The parish founded and served three daughter churches for Baltimore's African-American community. Two of these churches, Saint Mary the Virgin, founded in 1873, and Saint Katherine of Alexandria, founded in 1891, became independent parishes. By 1881, Saint Mary the Virgin had become the largest African-American Episcopalian parish in the country and “became the church of Baltimore’s aristocrats of color.” The chapel featured a sculpture commissioned by the congregation of Mount Calvary, the Adoration of the Magi by African-American artist Edmonia Lewis.
In 1872, Mother Harriet Brownlow Byron, co-founder (with the Rev. William Upton Richards) and superior of the All Saints Sisters of the Poor in England, sent Sisters Helen, Serena, and Winifred to Baltimore to establish a community and “to do Mission work in Mount Calvary parish.” In 1987, the sisters and the parish jointly founded a hospice adjacent to Mount Calvary, the Joseph Richey House, named after the former pastor who, in 2004, was added to the calendar of Lesser Feasts and Fasts of the Episcopal Diocese of Maryland, with a feast day of September 23. Dr. Bob's Place, the children's hospice, was opened by Joseph Richey House in June 2011.

== Rectors ==
- 1841–1842 Matthias L. Forbes, a native of Kingston, Ontario, who died in 1883, aged 71
- 1842–1844 John W. Hoffman
- 1844–1853 Alfred A. Miller
- 1853–1854 William Rollinson Whittingham, bishop of the Episcopal Diocese of Maryland
- 1854–1858 Cornelius E. Swope was one of the first two students to graduate from St.
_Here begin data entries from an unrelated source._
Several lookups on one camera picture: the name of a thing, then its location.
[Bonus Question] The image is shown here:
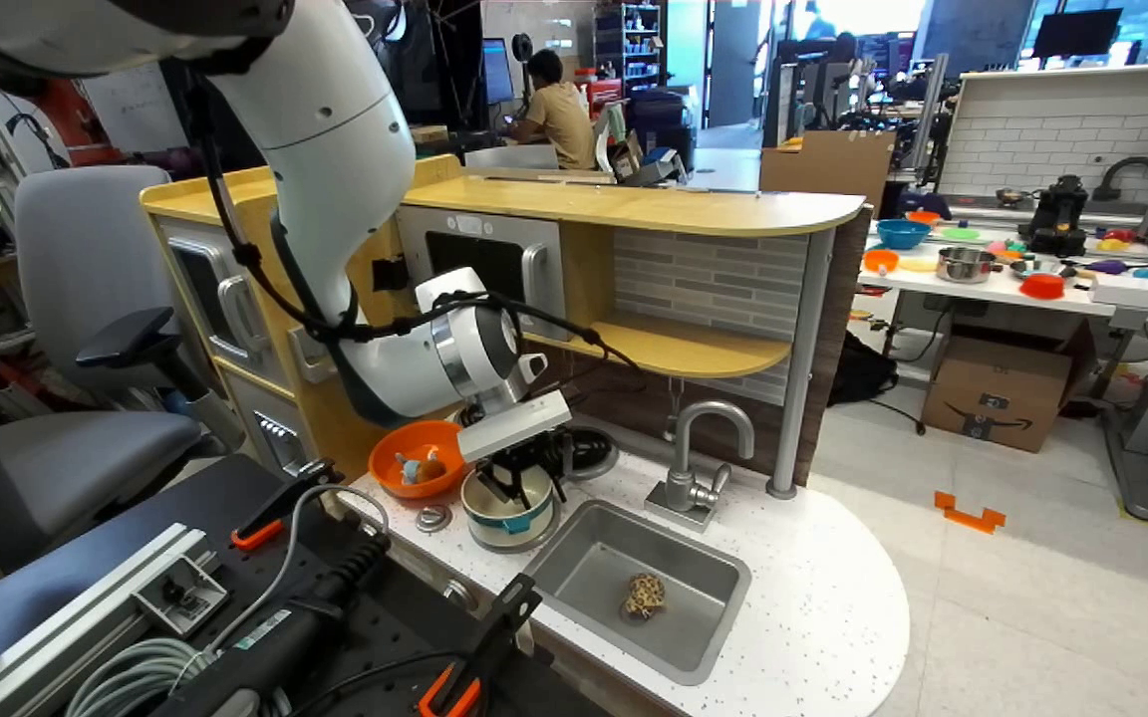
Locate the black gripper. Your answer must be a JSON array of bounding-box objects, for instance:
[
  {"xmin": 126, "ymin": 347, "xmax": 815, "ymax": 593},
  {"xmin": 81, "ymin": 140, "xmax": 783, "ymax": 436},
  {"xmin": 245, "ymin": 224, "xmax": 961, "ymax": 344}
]
[{"xmin": 482, "ymin": 445, "xmax": 553, "ymax": 508}]

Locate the cream bowl with teal handles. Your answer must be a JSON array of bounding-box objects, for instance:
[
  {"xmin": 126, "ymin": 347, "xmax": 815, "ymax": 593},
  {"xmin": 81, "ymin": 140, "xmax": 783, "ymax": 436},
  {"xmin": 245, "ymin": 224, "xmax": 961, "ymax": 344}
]
[{"xmin": 459, "ymin": 468, "xmax": 558, "ymax": 550}]

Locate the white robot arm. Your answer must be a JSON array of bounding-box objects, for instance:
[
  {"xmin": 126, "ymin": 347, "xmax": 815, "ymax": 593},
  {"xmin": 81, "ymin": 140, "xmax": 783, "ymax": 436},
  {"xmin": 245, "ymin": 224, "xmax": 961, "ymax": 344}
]
[{"xmin": 0, "ymin": 0, "xmax": 522, "ymax": 423}]

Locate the orange plastic bowl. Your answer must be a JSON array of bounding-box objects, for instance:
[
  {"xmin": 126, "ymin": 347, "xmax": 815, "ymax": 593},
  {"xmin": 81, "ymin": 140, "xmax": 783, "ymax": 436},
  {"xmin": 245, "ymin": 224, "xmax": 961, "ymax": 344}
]
[{"xmin": 366, "ymin": 419, "xmax": 465, "ymax": 508}]

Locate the silver toy faucet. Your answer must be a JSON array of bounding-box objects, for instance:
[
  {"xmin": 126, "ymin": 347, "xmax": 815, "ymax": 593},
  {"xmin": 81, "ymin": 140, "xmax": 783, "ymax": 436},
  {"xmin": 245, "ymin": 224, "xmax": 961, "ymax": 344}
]
[{"xmin": 645, "ymin": 400, "xmax": 752, "ymax": 525}]

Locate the metal sink basin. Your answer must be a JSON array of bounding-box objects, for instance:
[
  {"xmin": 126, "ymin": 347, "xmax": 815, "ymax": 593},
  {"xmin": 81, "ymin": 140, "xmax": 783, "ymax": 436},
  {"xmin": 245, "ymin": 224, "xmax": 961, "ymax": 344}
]
[{"xmin": 528, "ymin": 501, "xmax": 748, "ymax": 684}]

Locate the leopard print toy in sink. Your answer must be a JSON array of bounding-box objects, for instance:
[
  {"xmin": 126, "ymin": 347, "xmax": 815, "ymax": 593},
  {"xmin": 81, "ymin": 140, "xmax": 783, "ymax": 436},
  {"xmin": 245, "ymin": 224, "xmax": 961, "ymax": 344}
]
[{"xmin": 622, "ymin": 573, "xmax": 668, "ymax": 619}]

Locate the toy microwave oven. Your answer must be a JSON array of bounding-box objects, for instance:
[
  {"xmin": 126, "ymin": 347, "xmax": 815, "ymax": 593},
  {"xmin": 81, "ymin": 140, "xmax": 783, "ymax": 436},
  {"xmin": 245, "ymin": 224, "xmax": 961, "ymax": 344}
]
[{"xmin": 393, "ymin": 206, "xmax": 566, "ymax": 340}]

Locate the wooden toy kitchen shelf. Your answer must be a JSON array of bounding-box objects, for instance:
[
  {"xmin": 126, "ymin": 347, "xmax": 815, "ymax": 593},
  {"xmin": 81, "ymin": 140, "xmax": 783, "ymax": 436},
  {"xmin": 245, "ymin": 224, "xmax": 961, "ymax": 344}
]
[{"xmin": 136, "ymin": 151, "xmax": 868, "ymax": 501}]

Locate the person in blue shirt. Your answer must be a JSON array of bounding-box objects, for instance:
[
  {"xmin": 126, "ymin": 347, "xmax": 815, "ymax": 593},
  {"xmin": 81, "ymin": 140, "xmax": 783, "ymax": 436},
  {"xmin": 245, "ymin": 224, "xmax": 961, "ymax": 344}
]
[{"xmin": 510, "ymin": 48, "xmax": 594, "ymax": 172}]

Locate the cardboard box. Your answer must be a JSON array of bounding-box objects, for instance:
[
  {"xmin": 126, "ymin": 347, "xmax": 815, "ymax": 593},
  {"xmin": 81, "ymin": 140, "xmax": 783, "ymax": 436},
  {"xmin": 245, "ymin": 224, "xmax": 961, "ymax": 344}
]
[{"xmin": 920, "ymin": 323, "xmax": 1090, "ymax": 456}]

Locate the grey padded office chair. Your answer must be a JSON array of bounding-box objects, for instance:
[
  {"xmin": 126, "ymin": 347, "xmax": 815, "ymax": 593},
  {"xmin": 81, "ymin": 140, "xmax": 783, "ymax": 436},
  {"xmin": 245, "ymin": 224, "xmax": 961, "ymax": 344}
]
[{"xmin": 0, "ymin": 164, "xmax": 223, "ymax": 550}]

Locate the orange-handled clamp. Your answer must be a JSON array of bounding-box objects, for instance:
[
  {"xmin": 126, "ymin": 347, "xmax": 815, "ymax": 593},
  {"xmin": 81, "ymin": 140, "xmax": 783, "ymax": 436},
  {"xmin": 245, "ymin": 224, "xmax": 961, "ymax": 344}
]
[{"xmin": 229, "ymin": 464, "xmax": 335, "ymax": 558}]

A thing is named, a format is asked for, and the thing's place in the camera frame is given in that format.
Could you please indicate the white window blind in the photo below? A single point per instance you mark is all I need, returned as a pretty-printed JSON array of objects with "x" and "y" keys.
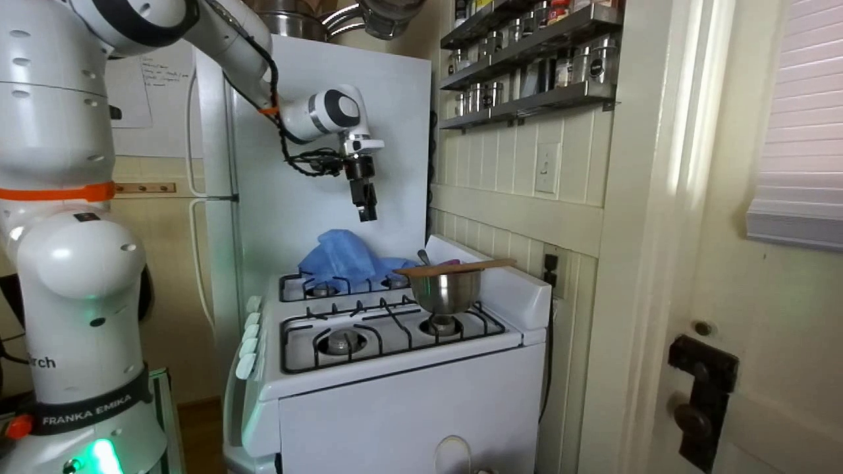
[{"x": 800, "y": 186}]

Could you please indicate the wooden spoon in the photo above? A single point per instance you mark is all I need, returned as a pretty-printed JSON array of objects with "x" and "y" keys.
[{"x": 422, "y": 272}]

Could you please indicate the white refrigerator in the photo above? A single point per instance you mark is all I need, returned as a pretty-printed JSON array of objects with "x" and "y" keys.
[{"x": 208, "y": 188}]

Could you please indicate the hanging steel pots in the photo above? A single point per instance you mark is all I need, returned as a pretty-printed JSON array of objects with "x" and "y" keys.
[{"x": 383, "y": 19}]

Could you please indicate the black door lock plate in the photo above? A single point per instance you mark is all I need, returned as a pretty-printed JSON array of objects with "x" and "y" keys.
[{"x": 701, "y": 414}]

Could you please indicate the white gas stove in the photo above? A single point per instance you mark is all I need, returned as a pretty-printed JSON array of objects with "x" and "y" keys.
[{"x": 365, "y": 380}]

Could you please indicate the metal spice rack shelf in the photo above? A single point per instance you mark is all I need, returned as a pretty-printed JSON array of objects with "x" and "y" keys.
[{"x": 519, "y": 58}]

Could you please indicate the blue striped fabric cloth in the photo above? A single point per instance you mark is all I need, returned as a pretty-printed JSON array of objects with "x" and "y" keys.
[{"x": 344, "y": 255}]

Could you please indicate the white wall outlet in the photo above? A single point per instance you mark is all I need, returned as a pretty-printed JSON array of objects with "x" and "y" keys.
[{"x": 545, "y": 166}]

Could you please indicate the steel pot on stove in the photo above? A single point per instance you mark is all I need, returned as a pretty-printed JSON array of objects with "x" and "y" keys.
[{"x": 447, "y": 294}]

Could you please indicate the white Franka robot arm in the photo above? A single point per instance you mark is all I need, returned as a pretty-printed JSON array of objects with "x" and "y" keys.
[{"x": 80, "y": 269}]

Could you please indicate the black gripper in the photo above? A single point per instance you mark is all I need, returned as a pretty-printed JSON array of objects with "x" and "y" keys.
[{"x": 358, "y": 172}]

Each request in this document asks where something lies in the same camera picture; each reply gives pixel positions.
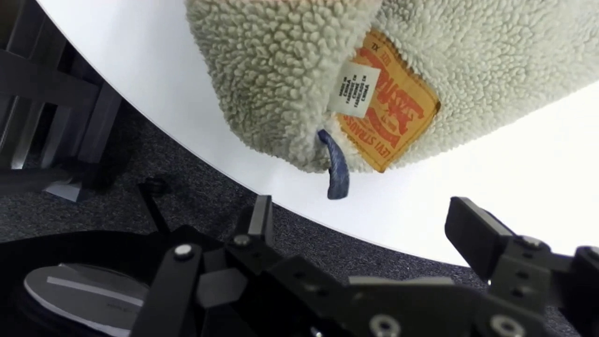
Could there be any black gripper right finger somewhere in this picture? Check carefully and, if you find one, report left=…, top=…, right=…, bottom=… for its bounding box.
left=445, top=197, right=599, bottom=313

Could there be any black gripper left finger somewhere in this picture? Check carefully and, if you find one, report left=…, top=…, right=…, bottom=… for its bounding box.
left=228, top=195, right=350, bottom=308

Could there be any black office chair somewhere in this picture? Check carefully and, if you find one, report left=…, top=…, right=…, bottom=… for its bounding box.
left=0, top=175, right=263, bottom=337

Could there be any denim coat with sherpa lining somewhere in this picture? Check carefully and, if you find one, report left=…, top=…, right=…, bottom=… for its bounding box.
left=185, top=0, right=599, bottom=199

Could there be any white round table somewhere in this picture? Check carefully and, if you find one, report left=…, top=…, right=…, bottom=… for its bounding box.
left=35, top=0, right=599, bottom=265

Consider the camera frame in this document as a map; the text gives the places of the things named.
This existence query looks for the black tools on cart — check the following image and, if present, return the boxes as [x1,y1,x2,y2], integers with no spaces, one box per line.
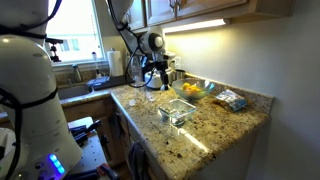
[70,120,102,146]

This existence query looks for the black drying mat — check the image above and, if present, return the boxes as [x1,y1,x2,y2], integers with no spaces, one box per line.
[86,76,134,90]

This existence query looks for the glass bottle with metal cap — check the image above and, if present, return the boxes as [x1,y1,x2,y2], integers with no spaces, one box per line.
[131,56,142,85]

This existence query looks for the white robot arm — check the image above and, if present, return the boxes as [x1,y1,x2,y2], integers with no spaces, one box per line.
[0,0,82,180]

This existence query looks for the square glass bowl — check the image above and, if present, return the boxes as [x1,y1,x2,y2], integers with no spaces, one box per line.
[158,99,196,126]

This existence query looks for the white wall outlet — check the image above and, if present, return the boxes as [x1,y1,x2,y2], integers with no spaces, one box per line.
[174,57,181,69]

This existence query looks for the kitchen faucet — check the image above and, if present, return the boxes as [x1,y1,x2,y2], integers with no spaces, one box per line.
[72,64,82,82]

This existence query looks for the white paper towel roll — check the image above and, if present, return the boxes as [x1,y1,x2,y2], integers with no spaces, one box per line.
[107,51,123,76]

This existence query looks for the wooden upper cabinets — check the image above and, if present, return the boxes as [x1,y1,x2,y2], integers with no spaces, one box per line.
[125,0,296,32]

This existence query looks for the small metal cup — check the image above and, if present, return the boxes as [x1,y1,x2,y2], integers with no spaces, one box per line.
[175,69,186,80]

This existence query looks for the blue white snack bag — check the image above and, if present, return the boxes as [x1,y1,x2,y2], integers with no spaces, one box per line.
[216,89,247,112]

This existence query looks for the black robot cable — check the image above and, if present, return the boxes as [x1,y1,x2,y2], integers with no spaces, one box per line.
[106,0,158,89]

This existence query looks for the orange and yellow fruits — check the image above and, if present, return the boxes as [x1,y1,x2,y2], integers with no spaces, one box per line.
[182,83,201,94]

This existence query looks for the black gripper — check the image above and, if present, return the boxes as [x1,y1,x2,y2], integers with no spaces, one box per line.
[152,53,169,88]

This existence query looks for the grey hanging towel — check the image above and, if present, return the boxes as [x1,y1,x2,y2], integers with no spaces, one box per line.
[128,142,150,180]

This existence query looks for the round glass fruit bowl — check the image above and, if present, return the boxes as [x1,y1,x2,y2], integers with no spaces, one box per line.
[172,78,215,100]

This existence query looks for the under-cabinet light strip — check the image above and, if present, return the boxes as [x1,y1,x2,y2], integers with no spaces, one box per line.
[163,18,231,33]

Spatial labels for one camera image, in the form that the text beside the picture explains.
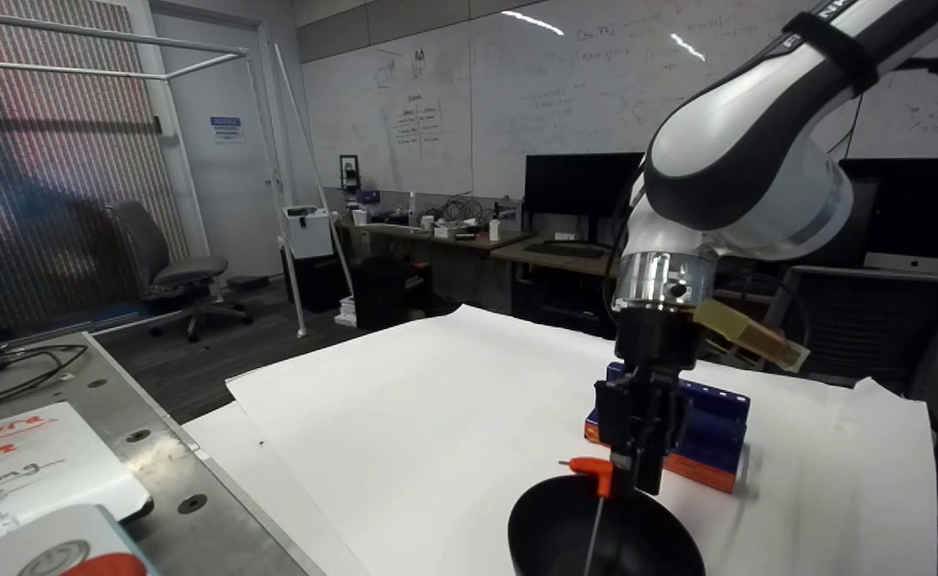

James School, Maryland
- 1858–1861 Thomas Richey, older brother of Joseph Richey, he became the second president of Bard College
- 1861–1862 Christopher B. Wyatt, who in 1869 received an honorary doctorate in divinity from the College of William and Mary
- 1862–1872 Alfred Allen Paul Curtis, future bishop of the Roman Catholic Diocese of Wilmington
- 1872–1877 Joseph Richey, younger brother of Thomas Richey.
- 1878–1908 Robert H. Paine, at whose Mass to mark 25th anniversary of ordination to the priesthood, James Huntington presided.
- 1908–1948 William Adams McClenthen
- 1948–1958 Henry N. Botts
- 1958–1966 MacAllister S. Ellis
  - Donald L. Garfield, curate
- 1966–1994 Rudolph L. Ranieri Jr.
- 1994–2000 William H. Ilgenfritz
- 2001–2006 John W. Klein
- 2006–2012 Jason Catania

== Parochial administrators ==
Following reception into the Catholic Church, the title of rector was abolished. From 2012 to 2016, Mount Calvary was a quasi-parish, with the priest in charge holding the title of parochial administrator.
- 2012–2014 Jason Catania
- 2014–2016 Albert Scharbach

== Pastors ==
In 2016, Mount Calvary's status was elevated to a full-fledged parish, with its priest holding the title of pastor.
- 2016–present Albert Scharbach

== Recent developments ==

In 2009, Pope Benedict XVI promulgated the apostolic constitution Anglicanorum Coetibus which enabled Anglican and Episcopal parishes and individuals to enter full communion with the Roman Catholic church. Mount Calvary voted in 2010 to separate from the Episcopal Church and to seek to become a community within the ordinariate. Mount Calvary became the first congregation to be received into the Personal Ordinariate of the Chair of St. Peter by its ordinary, Jeffrey N. Steenson, on January 22, 2012. Mount Calvary was elevated to the status of a parish by Steven J. Lopes on November 6, 2016, on which date he also consecrated the altar, placing within it some relics of John of the Cross.